Habib Rizieq: Jangan Mudah Mengkafirkan, Bela Iran Bukan Berarti Syiah

Ⓒ Hak cipta foto di atas dikembalikan sesungguhnya kepada pemilik foto

BANDA ACEH – Pimpinan Front Persaudaraan Islam (FPI), Habib Rizieq Shihab (HRS), mengingatkan umat Islam agar tidak mudah mengkafirkan kelompok lain, termasuk terhadap Iran yang tengah dikeroyok AS-’Israel’.“Jangan mau sembarangan kita mengkafirkan orang. Kalau ada ajaran yang kita anggap keliru, silakan diluruskan. Tapi jangan mengkafirkan mereka,” kata Rizieq dalam sebuah ceramahnya dikutip kanal Qolbu Aswaja, Rabu (4/3/2026).

HRS juga menegaskan bahwa perbedaan mazhab tidak serta-merta menjadi dasar untuk mudah menjatuhkan seseorang dalam vonis kafir.

Ia menjelaskan, dalam khazanah pemikiran ulama Ahlussunah, kerja sama dengan kelompok berbeda mazhab dimungkinkan dalam konteks tertentu, termasuk dalam menghadapi musuh bersama.

HRS merujuk pandangan sejumlah ulama klasik, termasuk Ibnu Taimiyah, yang menurutnya justru membolehkan kolaborasi dengan pihak lain dalam peperangan melawan pihak yang dianggap memusuhi umat Islam.

“Kalau ada yang bilang membela Iran berarti jadi Syiah, itu keliru. Membela Iran (dalam kasus serangan AS dan ‘Israel’, red), bukan berarti kita Syiah,” ujarnya.

Lebih jauh HRS menyoroti dukungan Iran terhadap perjuangan Palestina. Ia menyebut Iran memberikan bantuan senjata kepada para pejuang pembebasan Palestina, termasuk Hamas untuk kepentingan perjuangan melawan penjajah ‘Israel’, sesuatu yang bisa dimaklumi.

Meski dibantu Iran, tidak serta-merta Hamas berubah Syiah. Ia menegaskan bahwa Hamas tetap kelompok Sunni (Ahlus Sunnah). Karena itu, menurutnya, dukungan Iran terhadap Palestina tidak bisa serta-merta dipandang sebagai agenda sektarian.

HRS juga menanggapi tudingan yang menyebut Iran sebagai bangsa “Majusi” yang tidak layak didukung. Menurutnya, narasi-narasi seperti ini adalah cara berpikir yang keliru dan tidak kontekstual.

“Betul, nenek moyang Persia dulu penyembah api. Tapi nenek moyang Arab juga dulu penyembah berhala. Sekarang mereka sudah Islam. Tidak bisa sejarah masa lalu dijadikan alasan menolak mereka hari ini,” ujarnya.

Ia membandingkan dengan sejarah Indonesia yang sebelum kedatangan Islam didominasi Hindu dan Buddha. Menurutnya, tidak tepat jika masa lalu tersebut dijadikan dasar untuk meragukan keislaman umat Islam Indonesia saat ini.

Lebih jauh HRS mengutip kisah sahabat Nabi, Salman Al-Farisi, yang berasal dari Persia. Ia mengingatkan bahwa latar belakang masa lalu seseorang tidak relevan setelah memeluk Islam. “Islam menghapus dosa masa lalu,” katanya.

Perlu diketahui, Salman adalah sahabat Nabi yang punya peran besar dalam Perang Khandaq dengan ide menggali parit untuk pertahanan Madinah.
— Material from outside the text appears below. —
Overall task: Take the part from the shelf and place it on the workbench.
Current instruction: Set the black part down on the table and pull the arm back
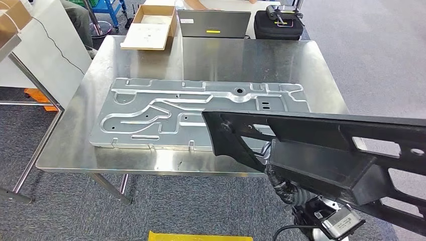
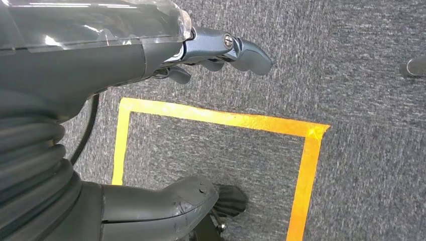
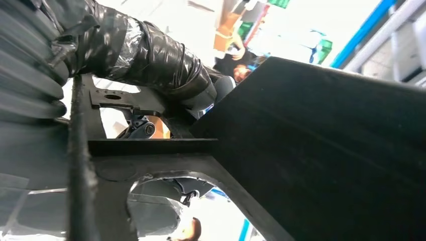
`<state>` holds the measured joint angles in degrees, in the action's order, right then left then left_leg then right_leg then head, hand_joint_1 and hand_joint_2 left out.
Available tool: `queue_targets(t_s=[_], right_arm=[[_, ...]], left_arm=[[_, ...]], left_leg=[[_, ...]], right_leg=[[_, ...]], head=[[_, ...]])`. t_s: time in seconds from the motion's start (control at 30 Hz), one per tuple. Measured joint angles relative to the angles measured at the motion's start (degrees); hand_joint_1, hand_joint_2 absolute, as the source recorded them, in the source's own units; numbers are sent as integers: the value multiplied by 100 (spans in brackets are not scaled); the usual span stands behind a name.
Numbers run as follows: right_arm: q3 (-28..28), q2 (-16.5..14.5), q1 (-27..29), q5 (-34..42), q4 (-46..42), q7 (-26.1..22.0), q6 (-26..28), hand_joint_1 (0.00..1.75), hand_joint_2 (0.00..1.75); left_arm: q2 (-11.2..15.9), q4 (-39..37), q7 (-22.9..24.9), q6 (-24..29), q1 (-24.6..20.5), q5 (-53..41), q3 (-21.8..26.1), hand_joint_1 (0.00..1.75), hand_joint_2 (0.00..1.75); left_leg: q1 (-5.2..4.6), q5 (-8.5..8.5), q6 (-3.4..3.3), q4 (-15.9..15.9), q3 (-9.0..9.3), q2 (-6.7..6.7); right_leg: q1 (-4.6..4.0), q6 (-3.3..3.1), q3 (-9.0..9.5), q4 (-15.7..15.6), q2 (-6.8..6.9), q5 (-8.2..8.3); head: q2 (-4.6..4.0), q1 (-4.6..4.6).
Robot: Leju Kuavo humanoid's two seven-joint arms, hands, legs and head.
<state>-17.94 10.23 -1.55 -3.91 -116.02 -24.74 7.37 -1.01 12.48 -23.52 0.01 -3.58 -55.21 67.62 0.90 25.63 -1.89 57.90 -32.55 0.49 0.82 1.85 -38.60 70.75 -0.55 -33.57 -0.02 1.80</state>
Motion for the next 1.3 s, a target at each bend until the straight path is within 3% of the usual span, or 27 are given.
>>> queue_targets(t_s=[0.03,0.07,0.1,0.13,0.2,0.27,0.37,0.43,0.5,0.53,0.57,0.6,0.67,0.73,0.83,0.9,0.93,1.0,1.03,1.07,1.1,1.13,1.2,1.23,1.3], right_arm=[[19,15,-9,-62,21,49,46,175,175],[55,37,-35,-134,53,114,118,175,175],[108,62,-82,-195,93,181,201,175,175],[197,91,-145,-248,148,251,297,175,175],[427,139,-290,-356,284,391,485,175,175],[706,173,-409,-580,468,573,664,175,175],[1080,242,-563,-1219,854,983,975,175,175],[1258,334,-791,-1874,1238,1446,1278,175,175],[1435,494,-1175,-2412,1831,1872,1503,175,175],[1549,587,-1370,-2526,2166,1960,1547,175,175],[1676,670,-1540,-2557,2484,1969,1565,175,175],[1799,734,-1675,-2555,2754,1949,1584,175,175],[1986,803,-1860,-2557,3114,1922,1638,175,175],[2106,850,-1995,-2563,3349,1936,1678,175,175],[2205,967,-2183,-2662,3639,2028,1688,175,175],[2216,1110,-2361,-3036,3853,2145,1701,175,175],[2201,1192,-2503,-3362,3992,2235,1695,175,175],[2088,1333,-2860,-4182,4361,2466,1597,175,175],[1991,1373,-3056,-4574,4563,2565,1510,175,175],[1855,1394,-3248,-4962,4789,2643,1412,175,175],[1691,1400,-3438,-5326,5020,2699,1335,175,175],[1509,1399,-3623,-5653,5246,2737,1285,175,175],[1134,1392,-3945,-6137,5661,2791,1249,175,175],[967,1384,-4090,-6293,5834,2789,1217,175,175],[629,1324,-4391,-6610,6186,2713,1015,175,175]], left_arm=[[0,0,-2,-8,1,-9,4,0,175],[0,0,-7,-19,1,-25,6,0,175],[0,0,-11,-32,-2,-40,7,0,175],[0,0,-19,-48,-6,-54,7,0,175],[0,0,-27,-73,-18,-68,7,0,175],[1,0,-30,-90,-27,-76,7,0,175],[6,-1,-19,-102,-37,-133,7,0,175],[14,-1,1,-109,-44,-212,7,0,175],[22,-1,41,-119,-62,-292,5,0,175],[26,-1,62,-123,-75,-322,3,0,175],[28,-2,81,-125,-85,-344,2,0,175],[29,-2,93,-127,-91,-360,0,0,175],[34,-1,110,-129,-100,-378,-2,0,175],[49,-1,117,-134,-124,-402,-5,0,175],[62,-2,124,-138,-154,-444,-20,0,175],[66,-1,132,-151,-180,-470,-44,0,175],[66,-1,141,-162,-200,-485,-60,0,175],[66,-1,172,-187,-245,-526,-93,0,175],[66,0,193,-198,-268,-548,-113,0,175],[66,0,213,-209,-293,-572,-134,0,175],[64,-1,230,-218,-324,-589,-158,0,175],[61,-2,245,-223,-359,-605,-183,0,175],[59,-1,262,-226,-427,-629,-226,0,175],[60,-1,267,-228,-451,-640,-245,0,175],[63,-1,274,-249,-472,-657,-276,0,175]], left_leg=[[-1,2,1,2,-4,5],[-1,4,4,4,-5,9],[0,8,10,7,0,11],[0,14,19,12,8,11],[-12,25,62,22,21,9],[-25,27,129,16,22,10],[-21,66,228,50,8,10],[-17,308,261,435,-164,0],[-17,672,270,1186,-529,-7],[-17,775,271,1509,-698,-10],[-17,771,267,1656,-785,-11],[-17,654,255,1578,-763,-13],[-27,238,195,866,-441,-24],[-50,6,130,236,-147,-39],[-76,-14,76,64,-82,-40],[-57,-59,15,-18,-48,-32],[-43,-82,-11,-59,-33,-25],[-35,-97,-32,-81,-29,-8],[-33,-96,-31,-80,-31,1],[-29,-93,-27,-78,-28,10],[-22,-88,-18,-73,-24,16],[-11,-78,-2,-60,-18,19],[-2,-43,58,-7,-27,10],[-6,-30,95,22,-46,-1],[-23,-25,168,45,-81,-16]], right_leg=[[11,19,-123,225,6,-50],[22,31,-153,261,14,8],[31,34,-67,70,25,169],[39,27,116,-297,41,386],[26,-23,473,-1024,74,662],[-9,-88,579,-1273,79,697],[0,-197,582,-1315,58,743],[23,-277,588,-1354,54,779],[3,-310,570,-1350,44,786],[-10,-314,562,-1345,42,786],[-21,-315,557,-1337,40,786],[-31,-312,558,-1326,40,782],[-45,-296,573,-1306,37,763],[-63,-256,562,-1278,33,743],[-56,-161,540,-1278,29,744],[-37,-95,501,-1172,34,661],[-28,-61,406,-971,36,541],[3,0,51,-275,40,208],[21,29,-139,71,41,94],[42,54,-263,268,44,78],[68,75,-278,242,50,184],[97,95,-175,-15,57,391],[129,128,184,-798,72,776],[125,107,309,-1065,72,863],[82,20,355,-1193,58,844]], head=[[0,0],[0,-1],[0,-1],[0,0],[0,0],[0,0],[0,1],[0,2],[0,2],[0,2],[0,2],[0,2],[0,2],[0,2],[0,2],[0,1],[1,0],[1,0],[1,-1],[0,-1],[0,0],[0,0],[0,-1],[0,0],[0,1]])
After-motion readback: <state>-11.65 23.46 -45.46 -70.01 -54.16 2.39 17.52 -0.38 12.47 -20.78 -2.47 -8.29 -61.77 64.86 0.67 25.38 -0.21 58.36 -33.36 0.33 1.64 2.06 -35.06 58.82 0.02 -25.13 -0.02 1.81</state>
Ia juga disebut dalam Al-Qur’an surah Al-Baqarah ayat 62 sebagai simbol keimanan dari kalangan non-Arab.

Menutup ceramahnya, HRS menegaskan posisinya sebagai Muslim Sunni yang bermazhab Syafi’i dan berakidah Asy’ari. Ia menyatakan dirinya tidak akan mengkafirkan mazhab di luar Ahlussunah wal Jamaah selama tidak membawa ajaran yang secara jelas bertentangan dengan prinsip dasar Islam.

“Kalau cuma perbedaan furu’ atau cabang akidah, mereka tetap saudara kita. Kalau kita anggap ada yang sesat, tunjukkan jalan yang benar, bukan langsung dikafirkan,” kata Rizieq.